Aziraphale takes a seat beside him, and despite his conflicted thoughts of earlier, it’s easy to be here, next to Aziraphale. It is, Crowley assumes, the result of six thousand years, of knowing the other in ways no other being did, in the comfort of a single constant, of reliability. Of _ineffability_ really, because a demon and angel should have been enemies but instead became friends, and no one really knows why, least of all them. All of human history stretches out behind them, but in front of them now as well, because they looked the end of the world in the face and watched as it was thwarted by an eleven year old, and the future was suddenly something they could have. 

Aziraphale takes Crowley’s hands between both of his, grounds him to the moment with the contact, reminds him that that future has so much to offer, if only he takes a chance. The world seems to still, a pivotal choice looming, and maybe he’s wrong, but he really doesn’t think he is. Crowley takes a deep breath and makes a leap of faith.

‘You said I was the sun.’ 

Crowley’s words break the quiet between them, almost intrusive, but Aziraphale’s eyes jump to meet his, open and inviting, and Crowley forges on.

‘You said I was the sun.’ Crowley repeats, ‘I don’t-, what did you mean?’

Aziraphale watches him for a moment, something piercing in his gaze that seems to cut right through Crowley’s defenses.

‘What I meant,’ Aziraphale says at last, ‘is that I would be lost in the dark without you, my dear.’

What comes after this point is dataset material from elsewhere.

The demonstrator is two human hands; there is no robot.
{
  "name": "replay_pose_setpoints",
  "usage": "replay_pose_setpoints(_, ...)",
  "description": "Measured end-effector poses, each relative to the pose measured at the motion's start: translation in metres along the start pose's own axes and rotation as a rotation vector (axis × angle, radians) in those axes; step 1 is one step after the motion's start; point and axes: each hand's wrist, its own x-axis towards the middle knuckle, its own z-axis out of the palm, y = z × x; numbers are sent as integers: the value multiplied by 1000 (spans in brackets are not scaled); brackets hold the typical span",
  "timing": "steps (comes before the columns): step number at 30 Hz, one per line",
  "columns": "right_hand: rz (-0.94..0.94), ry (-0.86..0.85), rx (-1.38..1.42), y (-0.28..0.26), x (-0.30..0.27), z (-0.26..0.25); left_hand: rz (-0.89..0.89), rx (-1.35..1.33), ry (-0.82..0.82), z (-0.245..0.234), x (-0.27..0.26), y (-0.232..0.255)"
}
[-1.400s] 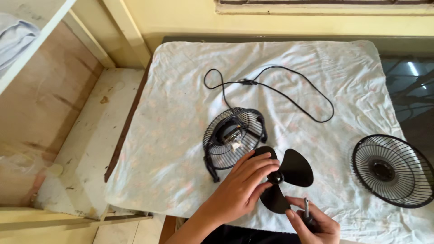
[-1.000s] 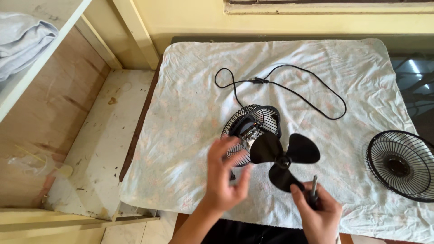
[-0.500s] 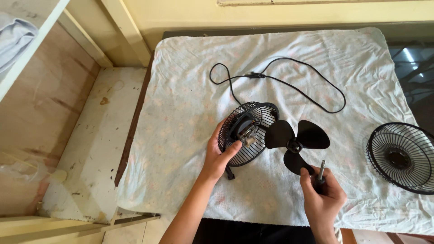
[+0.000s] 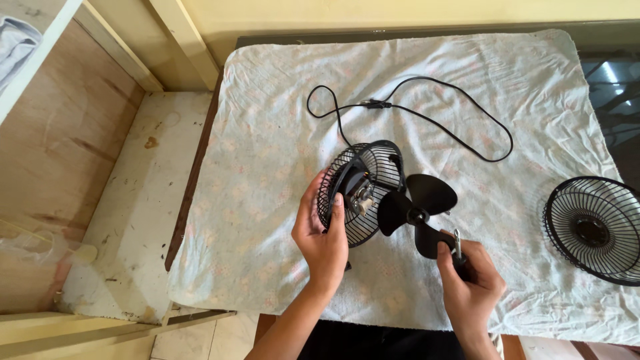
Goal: The person reassembles a small black electric fan on a cloth-covered table. They place the fan blades into the motor housing, attach the rear grille, and then secure the front grille using a screwdriver to tighten screws around the perimeter.
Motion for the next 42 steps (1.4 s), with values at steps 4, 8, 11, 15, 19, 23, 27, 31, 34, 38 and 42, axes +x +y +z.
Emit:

He says it with so much sincerity, with conviction, like he’s stating a fact as sure as gravity, and Crowley feels like he’s breaking open. He took a leap of faith and Aziraphale caught him.

Moonlight catches in Aziraphale’s eyes, turns the blue nearly silver, and makes them shine even brighter. Aziraphale is something vast and ancient and powerful, wrapped in tartan and tea. Aziraphale is soft and quiet, a candlelit dinner, low music drifting from the distance. He is a gentle touch in the darkness, reassurance and a steady presence, dappled moonlight in the park, and Crowley blazes all the more brightly in return.

 

**iii. stars**

Crowley had hung the stars once, dusted his hands in galaxies and traced the orbits of planets. Dragged his hand through empty space and left gleaming trails of color, nebulas blooming beneath his palm. 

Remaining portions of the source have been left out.